Dans ses oreilles il y a tant de silence. Pourtant la vie tourne encore. Les serveurs s'agitent, les chaussures claquent au sol, la télé semble même sautiller sur son petit rebord, là-haut accroché au mur, derrière le bar. Tout est pourtant si calme en lui, tout est si éloigné.  Il retourne dehors, entamer une marche, pour quitter cette torpeur. Mais rien ne bouge en lui-même. Et autour, tout parait faux. La rue est un décors animé d'un charivari de sons qui ne s'appartiennent pas. Les hommes et les femmes se ressemblent. Et ce silence en lui qui enfle et le tient maintenant par les tempes!
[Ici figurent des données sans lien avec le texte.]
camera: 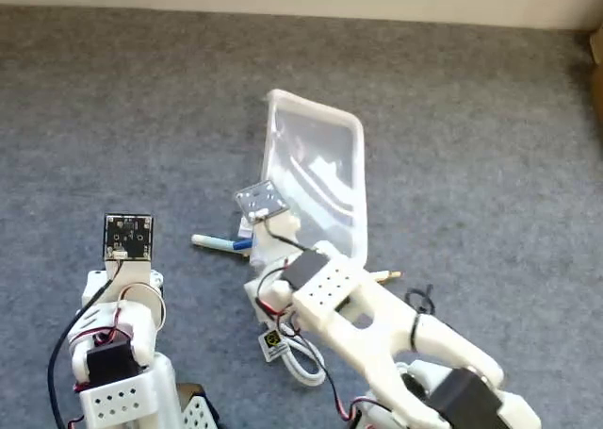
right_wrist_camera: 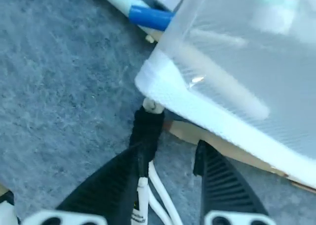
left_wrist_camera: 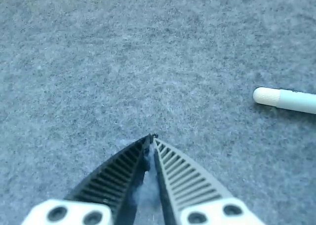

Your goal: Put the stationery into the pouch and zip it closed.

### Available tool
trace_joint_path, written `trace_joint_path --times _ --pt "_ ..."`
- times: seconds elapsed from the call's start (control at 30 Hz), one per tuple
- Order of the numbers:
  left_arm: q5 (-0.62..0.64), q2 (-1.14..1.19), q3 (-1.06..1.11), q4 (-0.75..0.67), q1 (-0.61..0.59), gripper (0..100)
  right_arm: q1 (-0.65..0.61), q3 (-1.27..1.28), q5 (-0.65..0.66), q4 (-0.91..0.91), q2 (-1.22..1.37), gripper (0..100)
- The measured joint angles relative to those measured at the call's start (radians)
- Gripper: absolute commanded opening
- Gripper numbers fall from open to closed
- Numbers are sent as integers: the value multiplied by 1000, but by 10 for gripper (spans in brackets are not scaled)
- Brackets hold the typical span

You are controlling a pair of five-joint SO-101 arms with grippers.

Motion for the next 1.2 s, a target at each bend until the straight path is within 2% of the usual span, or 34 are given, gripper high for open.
trace_joint_path --times 0.47,0.87,1.1,1.2 --pt "0 0 0 -3 0 7 -92 -66 -37 -15 92 156" --pt "0 0 0 -3 0 7 -98 -71 -37 -98 226 154" --pt "0 0 0 -3 0 7 -87 -81 -32 -91 241 42" --pt "0 0 0 -3 0 7 -86 -81 35 -91 242 3"
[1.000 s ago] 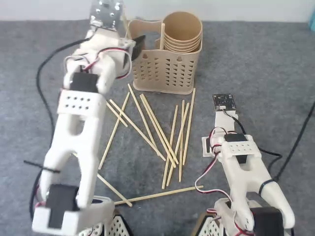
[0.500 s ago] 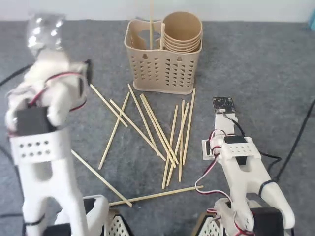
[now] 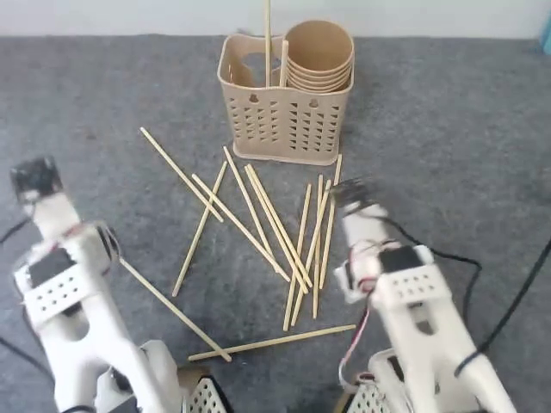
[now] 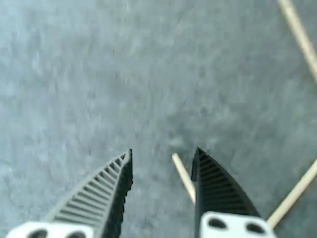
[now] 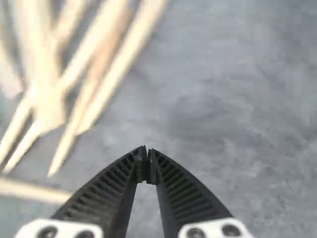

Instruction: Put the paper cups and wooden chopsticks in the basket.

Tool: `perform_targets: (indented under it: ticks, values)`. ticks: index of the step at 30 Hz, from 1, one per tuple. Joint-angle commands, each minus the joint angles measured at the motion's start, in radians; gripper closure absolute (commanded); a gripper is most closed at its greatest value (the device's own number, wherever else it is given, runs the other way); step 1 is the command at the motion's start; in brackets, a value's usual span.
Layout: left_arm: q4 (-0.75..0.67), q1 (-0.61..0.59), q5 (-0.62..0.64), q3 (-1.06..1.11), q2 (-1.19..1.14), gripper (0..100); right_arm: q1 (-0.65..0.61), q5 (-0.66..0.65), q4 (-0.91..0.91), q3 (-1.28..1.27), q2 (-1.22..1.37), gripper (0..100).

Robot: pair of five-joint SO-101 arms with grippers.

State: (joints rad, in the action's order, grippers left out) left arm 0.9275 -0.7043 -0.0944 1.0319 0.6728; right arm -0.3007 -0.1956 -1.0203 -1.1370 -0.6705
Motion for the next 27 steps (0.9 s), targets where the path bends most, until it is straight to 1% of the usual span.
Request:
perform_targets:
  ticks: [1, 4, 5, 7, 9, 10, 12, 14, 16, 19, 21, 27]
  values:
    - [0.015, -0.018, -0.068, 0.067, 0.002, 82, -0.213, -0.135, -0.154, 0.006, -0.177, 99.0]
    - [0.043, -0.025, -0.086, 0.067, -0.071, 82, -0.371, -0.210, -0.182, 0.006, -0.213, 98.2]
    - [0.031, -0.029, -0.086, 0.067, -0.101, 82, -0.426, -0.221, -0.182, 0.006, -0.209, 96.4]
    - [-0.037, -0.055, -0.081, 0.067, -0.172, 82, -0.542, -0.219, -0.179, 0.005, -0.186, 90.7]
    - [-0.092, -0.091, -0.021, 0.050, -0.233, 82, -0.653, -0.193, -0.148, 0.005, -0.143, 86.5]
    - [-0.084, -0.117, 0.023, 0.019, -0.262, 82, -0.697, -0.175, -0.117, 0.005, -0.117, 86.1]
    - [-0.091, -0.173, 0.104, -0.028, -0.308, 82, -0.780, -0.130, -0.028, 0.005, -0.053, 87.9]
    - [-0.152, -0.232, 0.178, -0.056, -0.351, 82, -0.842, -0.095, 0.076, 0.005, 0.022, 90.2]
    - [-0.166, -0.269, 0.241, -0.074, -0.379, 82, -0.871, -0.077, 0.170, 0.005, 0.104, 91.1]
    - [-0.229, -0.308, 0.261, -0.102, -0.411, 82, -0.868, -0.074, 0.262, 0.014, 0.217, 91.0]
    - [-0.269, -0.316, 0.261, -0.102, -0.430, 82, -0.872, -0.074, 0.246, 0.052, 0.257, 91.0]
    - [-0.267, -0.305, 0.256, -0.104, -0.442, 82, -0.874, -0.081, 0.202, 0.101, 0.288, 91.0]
 Il est enfermé dehors. Tout devient si lourd, et ses jambes, ses jambes n'y tiennent plus. Dans le square vers lequel il a marché sans vraiment s'en rendre compte, il y a ce banc. Alors il s'assoit. Le soleil tourne autour de ses épaules jusqu'au soir.

*****

La nuit. Il fait nuit. Le square va fermer. Dans la rue, sous les néons oranges, ses yeux voient bien mieux qu'en journée. Il respire mieux, caché par l'ambiguïté des lumières. Il marche droit devant, puis il se perd. Pas vraiment, mais... quelque chose en lui se perd. Alors il revient. Il revient sur ses pas. Et tant qu'il ne se retrouve pas, il ne s'arrête pas de revenir. Et lorsqu'enfin il se sent mieux, qu'il respire, il est devant la porte qu'il a fermé au matin. Il demeure là, dans la pénombre. La fenêtre de la cage d'escalier laisse entrer un rayon de lune.
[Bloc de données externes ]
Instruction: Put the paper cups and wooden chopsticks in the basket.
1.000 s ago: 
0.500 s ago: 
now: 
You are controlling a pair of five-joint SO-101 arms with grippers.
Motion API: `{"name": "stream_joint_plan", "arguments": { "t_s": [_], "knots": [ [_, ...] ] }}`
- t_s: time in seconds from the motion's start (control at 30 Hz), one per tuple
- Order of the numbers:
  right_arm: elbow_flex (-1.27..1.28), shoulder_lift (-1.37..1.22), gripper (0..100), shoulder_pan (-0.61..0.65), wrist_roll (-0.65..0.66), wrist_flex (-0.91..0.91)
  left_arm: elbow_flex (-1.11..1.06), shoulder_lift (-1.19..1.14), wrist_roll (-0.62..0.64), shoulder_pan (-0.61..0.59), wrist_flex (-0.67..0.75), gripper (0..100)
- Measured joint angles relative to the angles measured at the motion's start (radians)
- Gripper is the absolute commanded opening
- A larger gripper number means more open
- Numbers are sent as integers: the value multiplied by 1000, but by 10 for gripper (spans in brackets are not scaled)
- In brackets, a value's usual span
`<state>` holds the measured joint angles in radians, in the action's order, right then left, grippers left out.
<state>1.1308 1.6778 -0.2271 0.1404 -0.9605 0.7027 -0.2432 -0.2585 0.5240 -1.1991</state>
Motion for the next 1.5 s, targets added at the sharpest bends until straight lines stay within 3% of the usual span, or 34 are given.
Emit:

Il écoute la musique de l'appartement. Elle, qui marche de la salle de bain à la cuisine. Les froissements de sa robe de chambre lorsqu'elle revient dans le salon. Elle qui passe parmi les objets. Le craquement du canapé lorsqu'elle s'assoit et se relève pour revenir vers la chambre. L'interrupteur qui éteint la vie de l'appartement.

Longtemps après, il s'assoit sur une marche. Se recroqueville et trouve en lui le réconfort d'être encore à quelques mètres d'elle.

*****

Quand il se réveille, ou plutôt qu'il se relève de cette nuit de somnolence, il est encore tôt. Le soleil brille d'un éclat terrible, et le ciel est aussi vibrant qu'un ciel jeté sur la mer en été. Il rejoint la rue, et se résout à rejoindre l'appartement d'un ami.
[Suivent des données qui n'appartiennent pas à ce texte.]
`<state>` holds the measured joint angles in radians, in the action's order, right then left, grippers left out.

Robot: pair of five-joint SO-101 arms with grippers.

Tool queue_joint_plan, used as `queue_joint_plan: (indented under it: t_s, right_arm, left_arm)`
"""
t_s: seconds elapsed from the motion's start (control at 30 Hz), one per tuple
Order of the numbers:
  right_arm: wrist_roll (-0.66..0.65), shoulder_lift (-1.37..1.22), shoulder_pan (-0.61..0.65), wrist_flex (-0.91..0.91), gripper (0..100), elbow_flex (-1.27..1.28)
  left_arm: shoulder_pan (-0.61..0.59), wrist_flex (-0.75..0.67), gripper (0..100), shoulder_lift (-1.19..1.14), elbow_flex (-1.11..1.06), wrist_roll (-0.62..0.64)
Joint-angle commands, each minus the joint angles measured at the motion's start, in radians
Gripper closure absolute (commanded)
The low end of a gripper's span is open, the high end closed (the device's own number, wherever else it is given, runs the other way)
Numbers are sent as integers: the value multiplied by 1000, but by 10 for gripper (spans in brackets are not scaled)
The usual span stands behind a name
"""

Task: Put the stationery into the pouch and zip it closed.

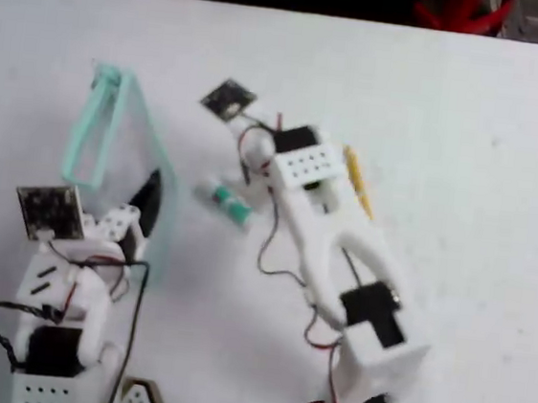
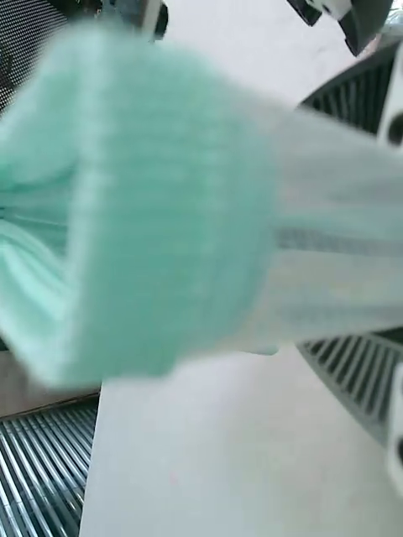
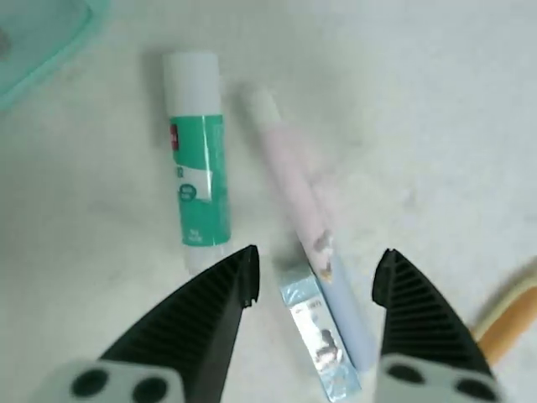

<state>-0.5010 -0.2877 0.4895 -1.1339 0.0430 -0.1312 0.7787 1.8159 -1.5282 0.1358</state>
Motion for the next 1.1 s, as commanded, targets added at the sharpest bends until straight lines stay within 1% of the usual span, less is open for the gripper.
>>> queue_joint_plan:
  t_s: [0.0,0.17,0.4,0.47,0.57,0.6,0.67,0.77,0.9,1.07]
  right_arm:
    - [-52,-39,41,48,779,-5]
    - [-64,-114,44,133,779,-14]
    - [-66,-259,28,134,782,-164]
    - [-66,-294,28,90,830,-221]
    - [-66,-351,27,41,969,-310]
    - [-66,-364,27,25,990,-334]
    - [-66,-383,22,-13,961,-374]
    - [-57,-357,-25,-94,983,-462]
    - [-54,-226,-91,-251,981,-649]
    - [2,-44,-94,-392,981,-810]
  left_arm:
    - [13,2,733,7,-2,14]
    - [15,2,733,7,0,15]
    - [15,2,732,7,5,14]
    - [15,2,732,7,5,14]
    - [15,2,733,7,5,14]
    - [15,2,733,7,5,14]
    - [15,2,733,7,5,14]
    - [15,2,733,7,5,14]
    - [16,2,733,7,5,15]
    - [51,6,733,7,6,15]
Sur son chemin, il croise un fleuriste. Il achète une plante verte, et sans réfléchir vraiment retourne à l'appartement. Il dépose la plante devant la porte. Il écrit trois mots, et part. Hausse les épaules. Un cadeau d'adieu peut-être.

Dans la rue, il se sent plus léger. Il est ravi de pouvoir profiter du soleil de si bonne heure.  

Son portable sonne.

- Tu es où ?

- Je suis... Je vais en direction du métro. ...

- ...

- Tu veux... vous voulez que je vienne ?

- ...   Tu fais comme tu veux.

Elle raccroche.

Il voit le soleil. Il le voit bien. Il voit le ciel bleu. Il le voit bien. Et puis il s'en détourne. Il retourne à l'appartement.